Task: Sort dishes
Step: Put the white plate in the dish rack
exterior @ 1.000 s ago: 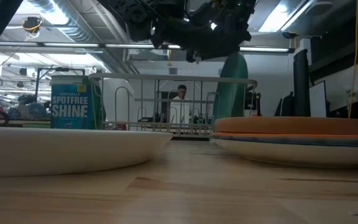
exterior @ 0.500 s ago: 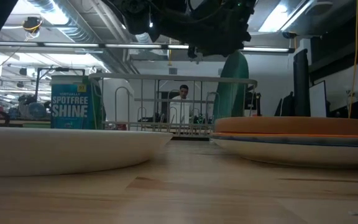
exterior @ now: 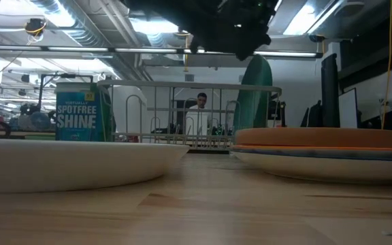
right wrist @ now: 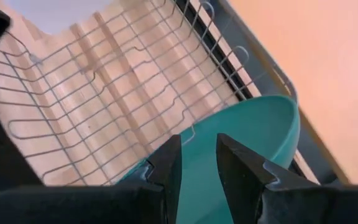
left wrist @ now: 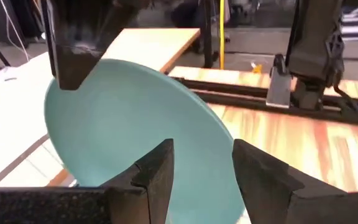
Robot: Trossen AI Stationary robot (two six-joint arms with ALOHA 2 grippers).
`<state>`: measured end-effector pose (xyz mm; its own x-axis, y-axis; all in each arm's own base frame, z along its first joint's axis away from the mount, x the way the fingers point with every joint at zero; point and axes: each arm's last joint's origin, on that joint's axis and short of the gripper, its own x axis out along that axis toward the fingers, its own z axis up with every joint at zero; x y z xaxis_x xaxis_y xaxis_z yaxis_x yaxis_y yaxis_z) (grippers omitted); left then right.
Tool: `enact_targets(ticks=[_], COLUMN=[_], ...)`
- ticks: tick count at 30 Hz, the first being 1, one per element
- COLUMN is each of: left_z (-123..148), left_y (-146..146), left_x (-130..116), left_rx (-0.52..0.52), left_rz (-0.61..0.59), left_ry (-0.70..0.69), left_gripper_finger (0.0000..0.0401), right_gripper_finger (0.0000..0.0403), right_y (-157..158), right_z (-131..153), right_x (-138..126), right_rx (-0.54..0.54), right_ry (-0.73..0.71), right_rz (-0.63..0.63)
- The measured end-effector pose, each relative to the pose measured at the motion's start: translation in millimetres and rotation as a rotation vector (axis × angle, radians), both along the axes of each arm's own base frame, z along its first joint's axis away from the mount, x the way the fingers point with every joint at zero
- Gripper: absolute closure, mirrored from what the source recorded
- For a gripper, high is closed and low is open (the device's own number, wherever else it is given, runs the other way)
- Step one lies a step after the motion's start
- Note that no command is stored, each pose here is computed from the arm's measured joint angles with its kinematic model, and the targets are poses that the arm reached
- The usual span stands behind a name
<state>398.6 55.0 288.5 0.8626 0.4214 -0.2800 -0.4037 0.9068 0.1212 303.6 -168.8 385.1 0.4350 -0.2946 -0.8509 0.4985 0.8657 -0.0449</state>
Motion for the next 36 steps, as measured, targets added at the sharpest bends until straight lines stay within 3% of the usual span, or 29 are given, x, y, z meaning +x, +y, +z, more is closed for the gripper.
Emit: enact_targets(ticks=[9, 18, 22, 27, 32, 36], left_z=[26, 38, 27, 2, -22, -36], left_y=[-27, -80, -114, -157, -191, -211], left_x=[-48, -103, -120, -140, -162, -177], left_rx=[0.004, -0.096, -0.154, -0.154, -0.151, -0.197], left_rz=[-0.077, -0.274, -0.382, -0.484, -0.552, -0.554], left_ry=[0.255, 0.511, 0.669, 0.787, 0.848, 0.852], left_gripper_finger=[0.0246, 0.0246, 0.0246, 0.0246, 0.0246, 0.0246], right_gripper_finger=[0.0299, 0.0299, 0.0299, 0.0299, 0.0299, 0.0299], right_y=[14, 79, 118, 171, 217, 250], right_z=[2, 3, 3, 3, 0, -14], right_x=[11, 37, 44, 48, 49, 59], right_rx=[0.031, 0.018, 0.024, 0.038, 0.108, 0.097], right_ry=[-0.068, -0.067, -0.063, -0.064, -0.082, -0.077], right_rz=[0.104, 0.331, 0.444, 0.578, 0.560, 0.483])
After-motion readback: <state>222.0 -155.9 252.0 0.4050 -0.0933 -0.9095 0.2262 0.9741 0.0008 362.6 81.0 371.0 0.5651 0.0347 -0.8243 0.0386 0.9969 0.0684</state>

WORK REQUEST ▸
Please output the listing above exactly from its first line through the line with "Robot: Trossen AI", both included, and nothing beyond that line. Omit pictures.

SOLUTION FOR THIS PROBLEM ▸
Task: Sort dishes
Step: Put the white plate in the dish rack
exterior @ 1.000 s ago: 
exterior @ 0.500 s ago: 
exterior @ now: 
right wrist @ now: 
left wrist @ now: 
Robot: Trossen AI Stationary robot (two six-joint arms with ALOHA 2 grippers).

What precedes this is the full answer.